Friday, October 8, 2010

The Little Red Car Strikes Again

Connector Fail

I was sitting in my office at my computer one recent morning checking up on the news from both the world, via a few news websites, and my friends, via Facebook, when my cell phone rang. I have my cell phone set so that it has different rings for different people. For close friends, it plays "A Pirates Life for Me," for family it plays "What Do You Do with a Drunken Sailor," and for my wife, Carol, it plays the "Theme from the Mickey Mouse Club." When my phone rang this time, it was the "Mickey" theme so I knew it was Carol who I had sent off to work just a few minutes earlier. It's rarely good news when Carol calls me this early in the day, so my heart skipped a beat or two as I grabbed my phone and pressed the little green "answer" button.

"Hello," I said.

"I can't believe I did this, but I've let my car run out of gas.
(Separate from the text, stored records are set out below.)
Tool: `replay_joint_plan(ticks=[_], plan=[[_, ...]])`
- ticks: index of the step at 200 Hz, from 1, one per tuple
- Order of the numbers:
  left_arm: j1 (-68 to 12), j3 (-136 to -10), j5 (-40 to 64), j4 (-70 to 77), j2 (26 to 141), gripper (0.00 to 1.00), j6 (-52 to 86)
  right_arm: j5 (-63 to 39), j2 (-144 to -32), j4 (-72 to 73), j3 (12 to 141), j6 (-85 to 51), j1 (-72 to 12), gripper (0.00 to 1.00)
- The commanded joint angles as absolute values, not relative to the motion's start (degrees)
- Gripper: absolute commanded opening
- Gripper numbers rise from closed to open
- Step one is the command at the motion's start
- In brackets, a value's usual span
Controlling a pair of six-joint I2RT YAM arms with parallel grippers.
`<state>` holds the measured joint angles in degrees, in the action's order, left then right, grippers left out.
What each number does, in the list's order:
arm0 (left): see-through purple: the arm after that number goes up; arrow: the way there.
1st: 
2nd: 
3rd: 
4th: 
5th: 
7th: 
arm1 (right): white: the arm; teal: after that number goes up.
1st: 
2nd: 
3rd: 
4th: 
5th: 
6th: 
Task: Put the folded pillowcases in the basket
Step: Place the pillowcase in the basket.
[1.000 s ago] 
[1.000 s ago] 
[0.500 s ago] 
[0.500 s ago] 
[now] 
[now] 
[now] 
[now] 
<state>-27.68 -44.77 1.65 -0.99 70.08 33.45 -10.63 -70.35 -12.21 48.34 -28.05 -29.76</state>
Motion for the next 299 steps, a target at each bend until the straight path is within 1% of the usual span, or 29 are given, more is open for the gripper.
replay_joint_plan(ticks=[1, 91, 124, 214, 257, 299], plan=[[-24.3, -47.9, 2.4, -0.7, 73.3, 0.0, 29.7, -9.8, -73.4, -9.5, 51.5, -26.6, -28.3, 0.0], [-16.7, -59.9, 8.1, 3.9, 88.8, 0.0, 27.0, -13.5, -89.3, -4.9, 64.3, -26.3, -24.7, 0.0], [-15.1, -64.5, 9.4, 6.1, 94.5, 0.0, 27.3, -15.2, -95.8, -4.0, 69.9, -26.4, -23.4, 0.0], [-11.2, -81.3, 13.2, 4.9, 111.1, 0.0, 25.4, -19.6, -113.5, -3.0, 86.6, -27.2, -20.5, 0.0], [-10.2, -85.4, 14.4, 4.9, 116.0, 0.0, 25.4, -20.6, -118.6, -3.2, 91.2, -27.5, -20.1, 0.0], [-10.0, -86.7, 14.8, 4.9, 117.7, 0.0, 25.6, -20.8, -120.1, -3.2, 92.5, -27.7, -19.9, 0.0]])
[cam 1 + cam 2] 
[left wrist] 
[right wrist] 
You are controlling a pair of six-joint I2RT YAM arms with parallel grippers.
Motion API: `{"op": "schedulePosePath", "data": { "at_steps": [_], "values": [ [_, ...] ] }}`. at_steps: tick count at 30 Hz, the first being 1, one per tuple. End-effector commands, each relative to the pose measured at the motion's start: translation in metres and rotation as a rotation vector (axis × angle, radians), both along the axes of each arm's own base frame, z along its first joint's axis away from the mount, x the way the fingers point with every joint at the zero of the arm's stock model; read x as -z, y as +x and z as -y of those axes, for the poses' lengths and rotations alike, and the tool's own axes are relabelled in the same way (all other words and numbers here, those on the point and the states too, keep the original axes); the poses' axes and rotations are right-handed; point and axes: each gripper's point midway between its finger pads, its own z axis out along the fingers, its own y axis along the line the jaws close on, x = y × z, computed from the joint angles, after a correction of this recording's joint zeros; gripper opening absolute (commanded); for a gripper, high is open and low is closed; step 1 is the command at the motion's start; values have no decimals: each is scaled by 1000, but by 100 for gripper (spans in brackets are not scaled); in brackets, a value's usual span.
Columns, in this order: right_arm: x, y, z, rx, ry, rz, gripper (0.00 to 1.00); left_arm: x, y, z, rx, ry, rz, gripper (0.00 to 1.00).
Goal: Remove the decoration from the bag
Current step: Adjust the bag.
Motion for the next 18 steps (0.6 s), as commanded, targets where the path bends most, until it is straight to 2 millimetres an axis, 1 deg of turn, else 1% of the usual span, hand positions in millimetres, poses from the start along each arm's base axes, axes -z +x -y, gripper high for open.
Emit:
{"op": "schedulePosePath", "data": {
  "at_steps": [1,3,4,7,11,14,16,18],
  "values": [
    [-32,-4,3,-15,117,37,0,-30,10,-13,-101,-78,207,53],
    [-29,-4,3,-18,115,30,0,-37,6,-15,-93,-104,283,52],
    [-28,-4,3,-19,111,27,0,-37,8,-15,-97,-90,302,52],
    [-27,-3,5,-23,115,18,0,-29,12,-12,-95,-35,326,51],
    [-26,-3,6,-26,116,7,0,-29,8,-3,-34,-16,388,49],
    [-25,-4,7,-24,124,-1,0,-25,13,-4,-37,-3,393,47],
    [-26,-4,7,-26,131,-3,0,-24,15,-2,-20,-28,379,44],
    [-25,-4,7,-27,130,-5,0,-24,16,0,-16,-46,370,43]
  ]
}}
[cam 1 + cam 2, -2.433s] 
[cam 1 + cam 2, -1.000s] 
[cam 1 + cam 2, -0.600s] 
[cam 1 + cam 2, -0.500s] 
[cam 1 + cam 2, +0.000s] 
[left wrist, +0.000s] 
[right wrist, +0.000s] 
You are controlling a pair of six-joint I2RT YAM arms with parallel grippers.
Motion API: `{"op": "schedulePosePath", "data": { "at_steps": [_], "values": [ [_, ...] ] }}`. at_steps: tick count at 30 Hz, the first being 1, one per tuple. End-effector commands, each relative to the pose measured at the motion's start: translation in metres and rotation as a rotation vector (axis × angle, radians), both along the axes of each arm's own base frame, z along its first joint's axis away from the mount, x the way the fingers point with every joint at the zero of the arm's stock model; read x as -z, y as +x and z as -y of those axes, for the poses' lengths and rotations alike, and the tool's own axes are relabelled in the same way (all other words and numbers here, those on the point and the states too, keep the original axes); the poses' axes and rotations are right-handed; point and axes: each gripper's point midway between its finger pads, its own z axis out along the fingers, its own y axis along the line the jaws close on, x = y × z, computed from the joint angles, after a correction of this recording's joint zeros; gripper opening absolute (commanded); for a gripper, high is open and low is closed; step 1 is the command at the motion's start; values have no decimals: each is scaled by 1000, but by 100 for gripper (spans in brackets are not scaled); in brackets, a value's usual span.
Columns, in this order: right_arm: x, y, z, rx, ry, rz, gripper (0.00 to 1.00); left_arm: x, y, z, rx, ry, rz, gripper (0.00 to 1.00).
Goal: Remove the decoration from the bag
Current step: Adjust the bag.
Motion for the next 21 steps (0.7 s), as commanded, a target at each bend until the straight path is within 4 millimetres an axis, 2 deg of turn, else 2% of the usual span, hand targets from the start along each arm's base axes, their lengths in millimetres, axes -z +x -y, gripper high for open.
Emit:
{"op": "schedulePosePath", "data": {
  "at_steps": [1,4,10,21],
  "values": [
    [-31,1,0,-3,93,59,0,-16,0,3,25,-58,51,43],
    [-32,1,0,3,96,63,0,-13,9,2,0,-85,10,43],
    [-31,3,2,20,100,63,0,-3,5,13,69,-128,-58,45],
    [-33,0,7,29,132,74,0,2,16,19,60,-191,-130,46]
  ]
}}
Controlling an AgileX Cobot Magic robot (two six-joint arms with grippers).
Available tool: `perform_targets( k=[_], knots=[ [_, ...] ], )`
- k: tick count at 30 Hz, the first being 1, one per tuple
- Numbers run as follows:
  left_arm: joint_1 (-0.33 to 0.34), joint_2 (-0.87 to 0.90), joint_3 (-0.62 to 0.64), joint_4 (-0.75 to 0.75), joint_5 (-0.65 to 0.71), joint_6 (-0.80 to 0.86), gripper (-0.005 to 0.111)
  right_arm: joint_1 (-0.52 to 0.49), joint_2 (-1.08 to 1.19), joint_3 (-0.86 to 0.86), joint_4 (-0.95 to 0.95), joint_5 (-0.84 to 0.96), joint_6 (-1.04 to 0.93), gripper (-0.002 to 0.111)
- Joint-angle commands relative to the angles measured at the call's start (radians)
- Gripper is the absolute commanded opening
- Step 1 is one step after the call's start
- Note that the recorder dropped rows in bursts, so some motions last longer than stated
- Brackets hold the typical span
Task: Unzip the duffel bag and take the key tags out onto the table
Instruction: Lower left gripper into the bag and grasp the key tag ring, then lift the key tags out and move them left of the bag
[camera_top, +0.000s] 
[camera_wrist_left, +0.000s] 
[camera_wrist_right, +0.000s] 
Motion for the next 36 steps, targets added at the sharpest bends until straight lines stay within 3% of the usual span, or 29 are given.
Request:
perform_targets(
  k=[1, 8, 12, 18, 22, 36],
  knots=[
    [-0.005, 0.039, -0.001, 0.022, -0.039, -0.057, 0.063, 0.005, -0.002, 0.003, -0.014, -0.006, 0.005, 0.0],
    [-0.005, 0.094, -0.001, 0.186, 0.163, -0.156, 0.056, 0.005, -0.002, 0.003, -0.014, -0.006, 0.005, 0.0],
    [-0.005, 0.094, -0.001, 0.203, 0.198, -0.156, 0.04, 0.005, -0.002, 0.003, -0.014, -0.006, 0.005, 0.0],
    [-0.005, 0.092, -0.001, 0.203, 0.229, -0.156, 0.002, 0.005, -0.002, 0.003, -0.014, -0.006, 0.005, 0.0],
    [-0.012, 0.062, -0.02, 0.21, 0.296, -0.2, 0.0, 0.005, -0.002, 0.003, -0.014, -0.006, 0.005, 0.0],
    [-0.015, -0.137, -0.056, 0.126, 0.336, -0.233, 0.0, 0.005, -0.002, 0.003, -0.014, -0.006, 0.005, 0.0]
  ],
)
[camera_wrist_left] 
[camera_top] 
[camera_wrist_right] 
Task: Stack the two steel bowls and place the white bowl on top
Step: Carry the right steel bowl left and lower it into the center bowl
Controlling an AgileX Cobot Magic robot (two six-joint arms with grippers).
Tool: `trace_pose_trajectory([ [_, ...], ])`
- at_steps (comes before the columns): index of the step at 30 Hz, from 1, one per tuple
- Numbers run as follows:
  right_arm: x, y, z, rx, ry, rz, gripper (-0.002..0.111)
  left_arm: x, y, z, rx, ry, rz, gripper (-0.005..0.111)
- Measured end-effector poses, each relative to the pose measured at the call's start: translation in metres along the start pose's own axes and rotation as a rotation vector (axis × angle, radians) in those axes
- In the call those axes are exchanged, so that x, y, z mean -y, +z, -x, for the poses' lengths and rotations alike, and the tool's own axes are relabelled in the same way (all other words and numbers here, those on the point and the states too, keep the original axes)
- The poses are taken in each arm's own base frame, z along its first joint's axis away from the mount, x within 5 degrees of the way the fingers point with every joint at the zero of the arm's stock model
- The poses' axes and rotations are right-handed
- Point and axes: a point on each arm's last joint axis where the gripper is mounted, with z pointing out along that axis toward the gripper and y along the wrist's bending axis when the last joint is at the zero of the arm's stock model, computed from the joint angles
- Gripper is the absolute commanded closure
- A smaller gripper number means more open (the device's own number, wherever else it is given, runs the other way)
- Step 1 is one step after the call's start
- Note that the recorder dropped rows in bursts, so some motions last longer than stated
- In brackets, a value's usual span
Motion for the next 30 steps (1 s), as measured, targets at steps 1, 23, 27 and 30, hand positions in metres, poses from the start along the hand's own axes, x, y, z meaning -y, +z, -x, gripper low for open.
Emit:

I'm on the freeway just before the Buena Vista exit. The gas gauge wasn't even on reserve so I thought I had enough," wailed Carol. She went on to describe what had happened and then said, ". . . .the second hand on the clock isn't even moving."

"Try to start the car," I told her.

"Nothing happens and the gas gauge needle doesn't even move."

"You're not out of gas," I said. "It's an electrical problem."

"I don't have the number for the Freeway Rescue people, " she said.

"Never mind, I'll come and help you. I have to get dressed and grab some tools and then I'll come and help you."

"It's okay, just do your thing and . . . ."

"I'm not going to "do my thing," I'm going to throw some clothes on and come and get you. I'll see you shortly."

I swiveled my chair around, stood up and went to the bedroom. I quickly pulled on a t-shirt, socks and jeans and then went back to my office to find get my shoes from where I had kicked them off the night before. Then I grabbed a jacket, a hat and my wallet, and left the living part of the house, locking the front door behind me. I walked around to the back of the house where my workshop is, unlocked the door, turned on the light and went looking for tools. I took a couple of crescent wrenches, three open-end wrenches, a multi-bit screwdriver, a electric circuit tester, a roll of electrical tape and a handful of fuses. I locked up the workshop and went back out front to one of our other cars, the Mitsubishi Galant, tossed the tools on the floor of passenger side, started it up and headed out to rescue Carol.

She was right were she said she would be, about a mile or so from her exit. The shoulder was very narrow where she had pulled off the freeway and the traffic was roaring by at 60 mph as I pulled off the road and stopped behind her car. I looked in my left-side mirror and waited for a break in the high-speed traffic before I opened the door and got out of the car. There was very little distance between me and the cars zipping by as I sidled my way to the front of the car. There was a Freeway Rescue tow truck parked in front of Carol's car and she told me that they had just arrived. I nodded and then opened the hood of her VW to see if the problem was with the engine wiring. There it was, all right. The oil filler cap had come loose and somehow bumped the main wire from the battery to the generator, right where that wire had been repaired by someone with a crimp-on connector. It appeared that there had been just enough bare wire exposed to hit the metal cap and short out the whole system. The wire, coming from the battery, was live and when I moved it sparks flew up. I managed to get the wire isolated from the metal of the car and then I had to break it free of the metal cap to which it had become welded. It was then I discovered that the crimp-on connector had failed and the wires had come apart, allowing the loose, live wire to fall onto the metal cap. From there, it was a simple matter of stripping off some of the melted insulation from the ends of the two wires, twisting them back together, and sealing the connection with electrical tape.

I told Carol to go start the car. It started right up. We thanked the guy from Freeway Rescue and he got back in his truck and roared off. Carol and I discussed a strategy for getting back onto the freeway without getting run over by the high-speed traffic.

"See. There's a break in the flow every once in a while and I'll just zip into the stream when one of the breaks comes along," she said confidently.

I walked back, sidled back along my car, got safely into the driver's seat and started it up. I watched in horror as Carol pulled out into the traffic stream in the smallest break in the flow that I have ever seen. A 1965 VW doesn't accelerate at a neck-snapping rate, and as she toddled out into the right lane of the freeway, I watched helplessly as a big, black Ford SUV barreled up towards her rear bumper. Lucky for us, he was paying attention and got himself slowed down enough so that he didn't actually hit the little red car. When I was able to breath again, I waited for a much bigger gap in the traffic, floored the accelerator and squealed out into the right lane without incident. I followed Carol's car to the exit, saw her safely into the parking lot of the office park where she works, went around the block, got back on the freeway and returned home.

That little red 1965 Volkswagen continues to be a problem. It's not the car, of course. The car is fine. It's the previous work that's been done on it that is the problem. Just when I think I've found and repaired all the potential disasters, another one rears its ugly head. Oh well, that's the automobile for you, always something to wear out or malfunction. That's why there's a repair shop on nearly every corner.